Only one span of the listing below should come back. It runs from the line with "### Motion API" through the line with "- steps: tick", and each of its lines must be reproduced exactly.
-----
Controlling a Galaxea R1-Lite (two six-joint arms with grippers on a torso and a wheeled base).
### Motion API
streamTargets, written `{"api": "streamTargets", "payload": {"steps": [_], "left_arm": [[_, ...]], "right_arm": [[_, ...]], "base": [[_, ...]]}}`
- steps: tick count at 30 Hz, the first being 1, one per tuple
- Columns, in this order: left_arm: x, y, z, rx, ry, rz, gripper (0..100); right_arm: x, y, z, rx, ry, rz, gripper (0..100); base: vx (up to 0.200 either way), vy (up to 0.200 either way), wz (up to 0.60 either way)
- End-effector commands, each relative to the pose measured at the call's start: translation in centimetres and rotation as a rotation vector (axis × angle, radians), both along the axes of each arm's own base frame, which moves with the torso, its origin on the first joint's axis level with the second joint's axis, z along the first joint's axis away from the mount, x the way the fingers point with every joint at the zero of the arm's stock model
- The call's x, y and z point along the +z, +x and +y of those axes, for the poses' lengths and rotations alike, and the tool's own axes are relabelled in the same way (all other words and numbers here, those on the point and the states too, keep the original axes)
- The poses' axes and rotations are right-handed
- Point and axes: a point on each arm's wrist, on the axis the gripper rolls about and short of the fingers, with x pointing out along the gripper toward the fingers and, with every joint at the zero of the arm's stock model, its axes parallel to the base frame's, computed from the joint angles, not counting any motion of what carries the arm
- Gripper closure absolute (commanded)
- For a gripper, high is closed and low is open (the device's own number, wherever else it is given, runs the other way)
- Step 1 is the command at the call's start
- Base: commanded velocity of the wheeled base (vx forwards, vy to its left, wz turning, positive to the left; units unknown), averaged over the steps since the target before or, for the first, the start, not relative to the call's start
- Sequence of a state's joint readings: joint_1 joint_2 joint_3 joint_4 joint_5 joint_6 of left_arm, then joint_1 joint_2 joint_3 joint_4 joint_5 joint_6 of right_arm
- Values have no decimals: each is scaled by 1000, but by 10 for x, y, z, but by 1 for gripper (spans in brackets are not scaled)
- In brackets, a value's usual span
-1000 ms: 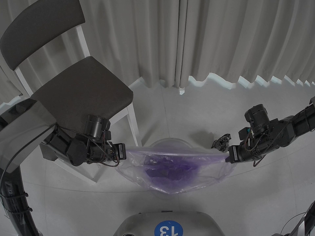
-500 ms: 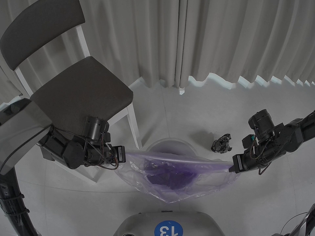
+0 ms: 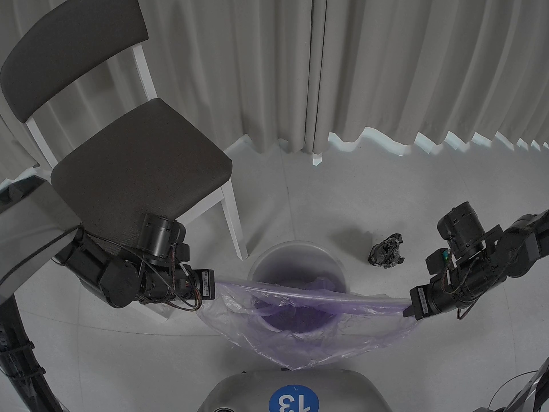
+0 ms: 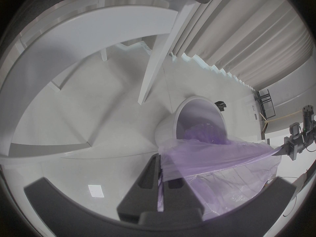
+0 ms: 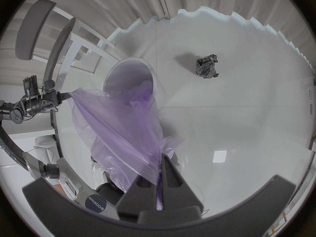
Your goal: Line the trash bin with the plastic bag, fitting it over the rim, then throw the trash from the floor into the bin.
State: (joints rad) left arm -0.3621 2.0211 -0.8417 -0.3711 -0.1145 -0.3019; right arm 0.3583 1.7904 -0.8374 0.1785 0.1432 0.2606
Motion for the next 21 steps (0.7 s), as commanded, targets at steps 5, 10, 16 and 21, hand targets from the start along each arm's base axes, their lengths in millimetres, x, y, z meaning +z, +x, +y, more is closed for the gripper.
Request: {"api": "streamTargets", "payload": {"steps": [5,10,16,21], "left_arm": [[-23,16,-8,-7,8,18,100],[-36,31,-14,-8,13,26,100],[-44,56,-24,-15,6,-5,100],[-42,73,-35,-26,-9,-40,100]], "right_arm": [[-44,24,8,-4,-16,45,100],[-73,43,11,-17,-20,52,100],[-87,79,-1,-82,-5,18,100],[-78,104,-22,-153,21,-41,100]], "base": [[0,0,0],[0,0,0],[0,0,0],[0,0,0]]}}
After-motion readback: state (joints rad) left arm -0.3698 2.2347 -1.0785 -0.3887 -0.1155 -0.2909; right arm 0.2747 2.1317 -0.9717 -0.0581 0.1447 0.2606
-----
** ANSWER FOR THE TASK **
### Motion API
streamTargets, written `{"api": "streamTargets", "payload": {"steps": [_], "left_arm": [[_, ...]], "right_arm": [[_, ...]], "base": [[_, ...]]}}`
- steps: tick count at 30 Hz, the first being 1, one per tuple

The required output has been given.